Because of this layering, some of these charts' immediate “scannability” is lost in exchange for deeper insight, requiring more time and effort on the part of your viewer. The beauty of a BLT with avocado chart is that when well prepared, it visually replaces many pages of detailed documentation, and does so without diminishing or oversimplifying the validity of the raw data. Like a good light lunch, these kinds of visuals provide the insight and energy necessary to move on and take action.

The results, part III: Boeuf Bourguignon and a fine glass of Cabernet

Visuals that require time and appetite, but are well worth the commitment

Preparing Beef Burgundy is a full-day affair. It begins with simmering chopped onion and garlic and does not end until the beef has stewed in gently boiling red wine for at least six hours. By the time the masterpiece is ready, each ingredient has altered in form and combined with all others to create a taste that is the culinary definition of synergy. Eating French Beef Burgundy also takes time: this is a meal that demands silver and china on an heirloom tablecloth, several sizes of cut-glass crystal, and a lively group of guests ready to eat.

Presenting an equally complex chart requires much the same effort and commitment. Enter The Economist and People Weekly. By layering a record of my reading material onto my distance and calorie information, a new and potentially even more interesting story emerges (Fig 5). The chart seems to indicate that I did better on the bike when I was reading the mentally taxing stuff (that would be The Economist, by the way) than when I was devouring gossip. Imagine that. I had no idea there might be a connection between cognitive focus and ability to concentrate one's energy.
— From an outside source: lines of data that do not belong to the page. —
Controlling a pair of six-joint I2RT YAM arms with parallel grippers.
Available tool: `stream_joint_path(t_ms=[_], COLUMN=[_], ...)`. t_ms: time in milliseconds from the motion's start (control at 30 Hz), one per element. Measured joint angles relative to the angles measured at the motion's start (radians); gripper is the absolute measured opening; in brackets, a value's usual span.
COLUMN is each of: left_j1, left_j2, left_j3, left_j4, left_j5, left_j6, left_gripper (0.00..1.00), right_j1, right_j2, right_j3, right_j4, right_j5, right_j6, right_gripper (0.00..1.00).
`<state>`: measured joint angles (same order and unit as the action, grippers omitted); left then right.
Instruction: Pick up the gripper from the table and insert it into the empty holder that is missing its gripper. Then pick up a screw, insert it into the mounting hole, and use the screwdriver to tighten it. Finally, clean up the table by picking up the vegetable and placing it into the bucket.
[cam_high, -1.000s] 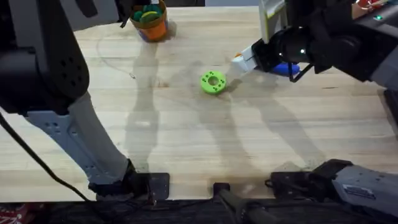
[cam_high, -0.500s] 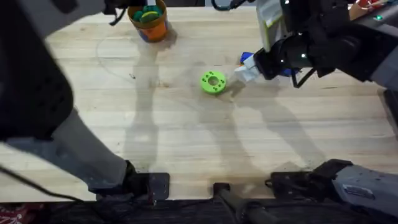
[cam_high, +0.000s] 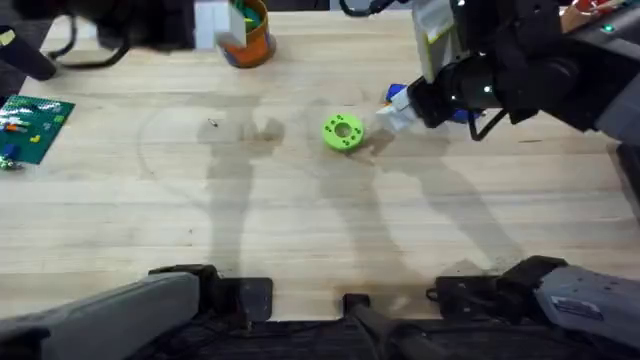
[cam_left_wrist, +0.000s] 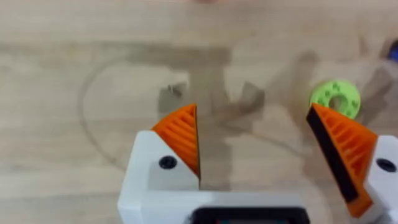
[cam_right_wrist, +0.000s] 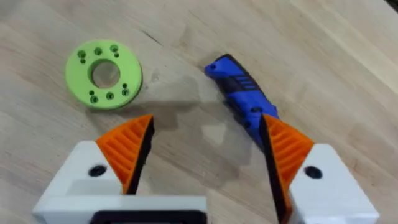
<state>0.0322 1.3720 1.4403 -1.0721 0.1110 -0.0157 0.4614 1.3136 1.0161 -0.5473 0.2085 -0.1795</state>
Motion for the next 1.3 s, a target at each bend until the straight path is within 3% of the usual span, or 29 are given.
stream_joint_path(t_ms=[233,1300], left_j1=[0.0,0.0], left_j2=[-0.022,-0.022], left_j3=[0.0,0.0], left_j4=[-0.174,-0.177], left_j5=[-0.008,-0.008], left_j6=[0.0,0.0], left_gripper=[0.986,0.986], right_j1=[0.0,0.0], right_j2=[0.0,0.0], right_j3=[0.0,0.0], right_j4=[0.0,-0.001], right_j5=[0.0,0.0], right_j6=[0.0,0.0], right_gripper=[0.974,0.974])
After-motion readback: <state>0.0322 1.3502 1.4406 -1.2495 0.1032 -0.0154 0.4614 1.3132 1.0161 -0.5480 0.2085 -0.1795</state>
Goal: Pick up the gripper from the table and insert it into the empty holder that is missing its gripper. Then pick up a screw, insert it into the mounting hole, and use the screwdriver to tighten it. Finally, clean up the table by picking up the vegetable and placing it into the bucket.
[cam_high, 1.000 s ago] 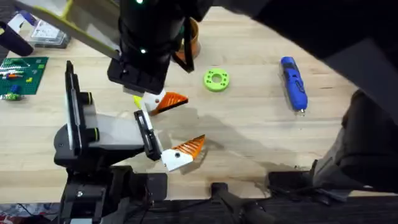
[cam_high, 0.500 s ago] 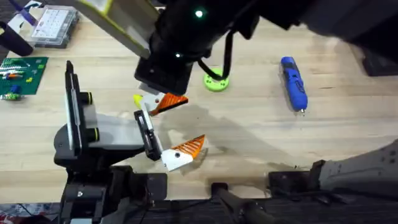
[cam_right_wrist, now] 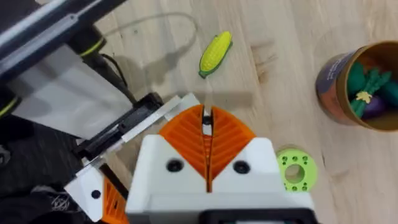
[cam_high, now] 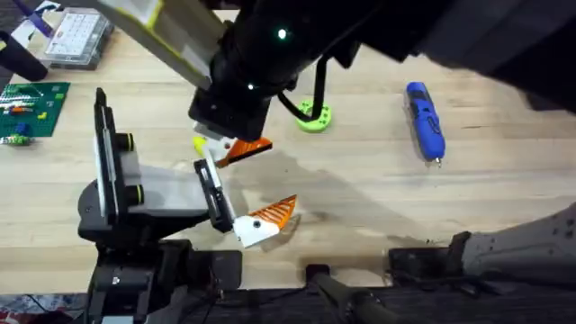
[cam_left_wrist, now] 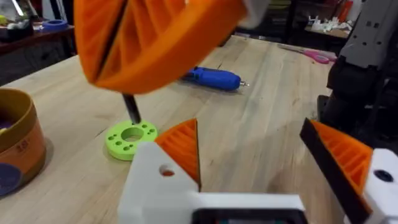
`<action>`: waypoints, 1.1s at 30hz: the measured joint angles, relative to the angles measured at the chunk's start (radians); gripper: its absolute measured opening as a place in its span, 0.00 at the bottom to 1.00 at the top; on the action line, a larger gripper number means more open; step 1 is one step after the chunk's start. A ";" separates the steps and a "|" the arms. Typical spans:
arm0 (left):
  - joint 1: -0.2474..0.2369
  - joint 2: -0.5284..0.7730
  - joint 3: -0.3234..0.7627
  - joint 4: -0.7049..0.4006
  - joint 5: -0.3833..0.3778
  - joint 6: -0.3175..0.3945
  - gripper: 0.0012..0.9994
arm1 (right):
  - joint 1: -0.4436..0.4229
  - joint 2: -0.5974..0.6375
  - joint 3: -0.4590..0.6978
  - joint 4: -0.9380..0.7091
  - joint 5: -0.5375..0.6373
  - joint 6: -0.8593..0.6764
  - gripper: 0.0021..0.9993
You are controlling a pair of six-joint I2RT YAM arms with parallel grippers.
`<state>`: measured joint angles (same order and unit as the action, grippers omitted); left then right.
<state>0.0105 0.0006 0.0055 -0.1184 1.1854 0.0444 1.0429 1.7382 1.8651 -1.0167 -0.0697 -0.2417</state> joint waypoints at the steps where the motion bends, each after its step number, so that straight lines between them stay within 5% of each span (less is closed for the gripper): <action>1: 0.000 0.000 0.000 0.000 0.000 0.000 0.99 | 0.001 0.000 -0.005 0.002 0.000 0.000 0.01; 33: 0.000 0.000 0.000 0.000 0.000 0.000 0.99 | 0.014 -0.046 -0.133 0.056 -0.045 0.002 0.01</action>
<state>0.0105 0.0006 0.0055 -0.1184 1.1854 0.0444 1.0573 1.6926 1.7317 -0.9610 -0.1143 -0.2398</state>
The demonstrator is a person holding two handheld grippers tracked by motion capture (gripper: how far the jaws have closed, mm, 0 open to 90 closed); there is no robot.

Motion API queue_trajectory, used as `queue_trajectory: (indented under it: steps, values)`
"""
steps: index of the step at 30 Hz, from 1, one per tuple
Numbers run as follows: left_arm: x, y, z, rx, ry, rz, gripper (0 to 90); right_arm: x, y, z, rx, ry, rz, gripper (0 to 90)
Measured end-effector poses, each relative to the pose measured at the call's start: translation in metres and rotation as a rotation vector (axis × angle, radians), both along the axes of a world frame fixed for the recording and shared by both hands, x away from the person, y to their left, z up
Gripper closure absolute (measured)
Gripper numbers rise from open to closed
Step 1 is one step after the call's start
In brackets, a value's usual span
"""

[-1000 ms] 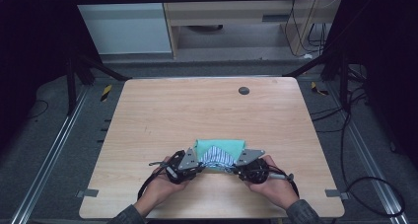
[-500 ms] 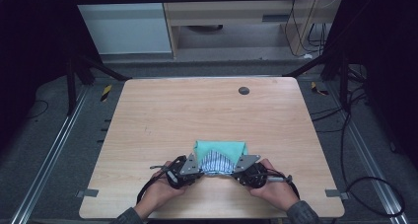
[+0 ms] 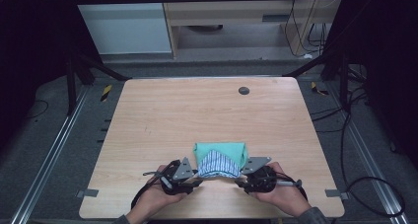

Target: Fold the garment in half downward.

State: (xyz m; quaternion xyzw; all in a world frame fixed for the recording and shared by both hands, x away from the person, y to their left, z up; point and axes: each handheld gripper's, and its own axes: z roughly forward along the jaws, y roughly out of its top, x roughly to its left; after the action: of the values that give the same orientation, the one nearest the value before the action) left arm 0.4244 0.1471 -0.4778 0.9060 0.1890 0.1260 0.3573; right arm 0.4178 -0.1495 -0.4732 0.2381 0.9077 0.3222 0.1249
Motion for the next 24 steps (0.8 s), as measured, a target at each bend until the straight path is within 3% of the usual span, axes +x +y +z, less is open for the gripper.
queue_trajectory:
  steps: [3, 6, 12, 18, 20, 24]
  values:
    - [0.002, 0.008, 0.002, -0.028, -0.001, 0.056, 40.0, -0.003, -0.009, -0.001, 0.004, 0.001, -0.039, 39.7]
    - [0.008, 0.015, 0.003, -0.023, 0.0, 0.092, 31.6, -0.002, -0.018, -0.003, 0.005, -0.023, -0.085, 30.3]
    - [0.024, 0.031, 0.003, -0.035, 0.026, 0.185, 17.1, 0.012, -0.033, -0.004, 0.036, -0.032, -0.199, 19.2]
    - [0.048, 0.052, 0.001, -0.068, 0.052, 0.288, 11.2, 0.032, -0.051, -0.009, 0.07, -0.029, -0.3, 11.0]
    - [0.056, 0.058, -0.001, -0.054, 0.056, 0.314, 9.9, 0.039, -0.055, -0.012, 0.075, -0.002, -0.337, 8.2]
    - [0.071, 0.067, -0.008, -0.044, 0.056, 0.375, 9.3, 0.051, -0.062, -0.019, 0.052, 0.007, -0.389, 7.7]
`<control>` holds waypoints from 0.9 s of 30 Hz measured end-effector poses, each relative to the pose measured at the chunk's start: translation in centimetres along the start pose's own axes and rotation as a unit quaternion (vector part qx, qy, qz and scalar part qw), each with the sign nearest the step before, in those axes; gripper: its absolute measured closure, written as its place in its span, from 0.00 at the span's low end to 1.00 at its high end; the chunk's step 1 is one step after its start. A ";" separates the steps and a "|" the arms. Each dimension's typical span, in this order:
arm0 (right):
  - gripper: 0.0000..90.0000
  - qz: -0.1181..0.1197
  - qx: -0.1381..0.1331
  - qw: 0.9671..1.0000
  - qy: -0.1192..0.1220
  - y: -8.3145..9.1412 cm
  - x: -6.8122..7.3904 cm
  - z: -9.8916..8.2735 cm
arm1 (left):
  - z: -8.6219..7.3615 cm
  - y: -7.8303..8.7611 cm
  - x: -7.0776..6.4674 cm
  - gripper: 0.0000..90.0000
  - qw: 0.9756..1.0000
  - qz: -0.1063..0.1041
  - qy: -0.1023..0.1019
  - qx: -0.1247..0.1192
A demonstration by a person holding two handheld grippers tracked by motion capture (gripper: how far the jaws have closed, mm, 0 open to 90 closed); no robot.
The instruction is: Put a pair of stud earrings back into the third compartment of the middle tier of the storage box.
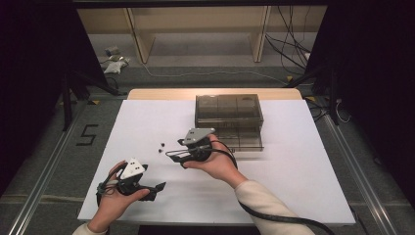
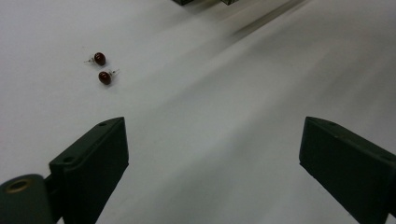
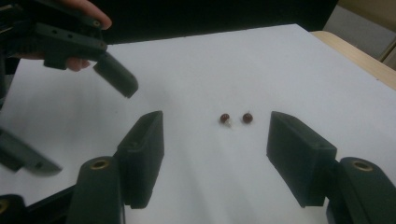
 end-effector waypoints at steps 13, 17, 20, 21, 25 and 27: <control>0.46 -0.002 0.046 0.999 -0.002 -5.9 -0.8 1.1 | -0.2 0.1 0.0 0.09 1.000 0.000 0.003 0.004; 0.47 -0.005 0.059 0.998 -0.002 -7.0 -0.8 0.8 | -0.3 0.2 -0.1 0.09 1.000 0.000 -0.002 0.009; 0.47 -0.010 0.074 0.997 -0.002 -7.9 -0.8 0.6 | -0.2 0.3 -0.1 0.10 1.000 0.001 -0.003 0.010; 0.47 -0.008 0.078 0.997 -0.003 -8.2 -0.8 0.6 | -0.2 0.3 -0.1 0.10 1.000 0.002 -0.005 0.010; 0.50 -0.011 0.094 0.995 0.003 -9.0 -0.7 0.3 | -0.3 0.3 -0.1 0.10 1.000 0.002 -0.004 0.014; 0.51 -0.014 0.101 0.995 -0.002 -9.4 -0.7 0.2 | -0.4 0.3 -0.1 0.10 1.000 0.003 -0.003 0.014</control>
Point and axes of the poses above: each handheld gripper's, and its own axes: y roughly backward along the jaws, z roughly out of its top, x roughly to its left, the point moved 7 cm from there along -y, roughly forward along the jaws, and after that the axes turned 2 degrees about -x, right-handed, at the moved point
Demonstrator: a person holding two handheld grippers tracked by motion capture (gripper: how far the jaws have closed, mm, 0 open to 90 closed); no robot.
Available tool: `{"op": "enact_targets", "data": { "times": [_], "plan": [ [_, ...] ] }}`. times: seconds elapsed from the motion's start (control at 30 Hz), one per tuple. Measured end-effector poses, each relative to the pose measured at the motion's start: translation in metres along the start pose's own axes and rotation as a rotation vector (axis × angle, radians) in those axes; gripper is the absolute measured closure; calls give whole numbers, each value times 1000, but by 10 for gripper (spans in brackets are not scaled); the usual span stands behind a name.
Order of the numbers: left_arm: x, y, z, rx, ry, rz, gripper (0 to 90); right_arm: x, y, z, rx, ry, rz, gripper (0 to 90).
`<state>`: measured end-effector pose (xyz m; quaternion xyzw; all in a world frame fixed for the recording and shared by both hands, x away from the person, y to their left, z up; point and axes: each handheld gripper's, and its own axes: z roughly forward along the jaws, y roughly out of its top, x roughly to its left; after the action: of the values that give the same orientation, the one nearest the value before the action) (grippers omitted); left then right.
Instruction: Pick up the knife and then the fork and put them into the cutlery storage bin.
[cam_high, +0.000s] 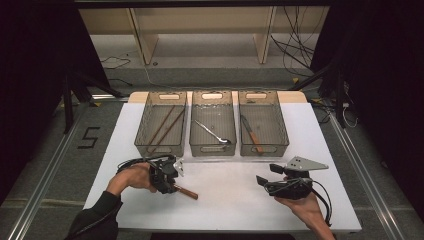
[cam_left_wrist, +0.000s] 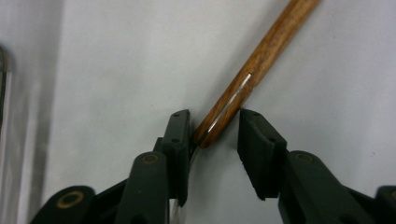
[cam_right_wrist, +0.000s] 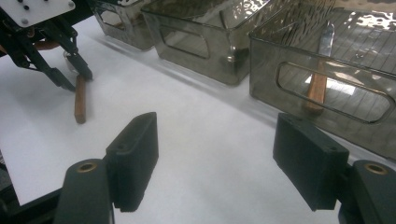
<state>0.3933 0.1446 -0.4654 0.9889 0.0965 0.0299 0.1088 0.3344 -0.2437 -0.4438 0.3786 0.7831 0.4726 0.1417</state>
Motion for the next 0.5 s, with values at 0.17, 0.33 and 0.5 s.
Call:
{"op": "enact_targets", "data": {
  "times": [0.17,0.33,0.5],
  "plan": [
    [0,-1,0,-12,-8,28,695,-1,0,0,1,-3,2,318],
    [-4,-1,-3,2,-3,63,739,-2,0,0,7,0,7,319],
    [-8,-5,-4,-28,16,83,760,-1,0,1,3,2,4,320]
  ]
}}
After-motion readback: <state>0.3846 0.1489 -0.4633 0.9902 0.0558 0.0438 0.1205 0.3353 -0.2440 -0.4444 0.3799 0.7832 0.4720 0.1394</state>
Who knew?

There is an old saying in statistics to never confuse correlation with causation, but in this case I'm going to suggest (since the only difference in my exercise regime was reading material) that reading stupid stuff appears to make me physically weaker. If that sounds like a value judgment, it is, but one I will support based on my data. The chart provides enough information and insight to discover a point. And that's the real beauty of a Boeuf Bourguignon chart: by layering many data points together (many of which may not usually be compared at all) a completely new idea becomes visible. Like the meal itself, I wouldn't often recommend such a chart for the typical business presentation. But when you know you've got a great point that your audience can discover for themselves, the effort is worth the time. Amen, and please pass the salt.

The French connection

It's old hat to anyone who has had the pleasure of attending the Edward Tufte show that the greatest information graphic of all time is Charles Joseph Minard's depiction of Napoleon's 1815 “March on Moscow.” To me, this multi-layered masterpiece is the ideal example of a Boeuf Bourguignon chart. It looks good to begin with, and the longer you have to spend with it the better it gets, and the more you can digest. Not surprisingly, Minard was French; from Dijon, in fact, just down the river from Burgundy. I wonder what he would consider an ideal appetizer visual? Now that I'm nearly stuffed with all these visuals, there's just one more thing... I can't help but imagine what dessert chart might look like.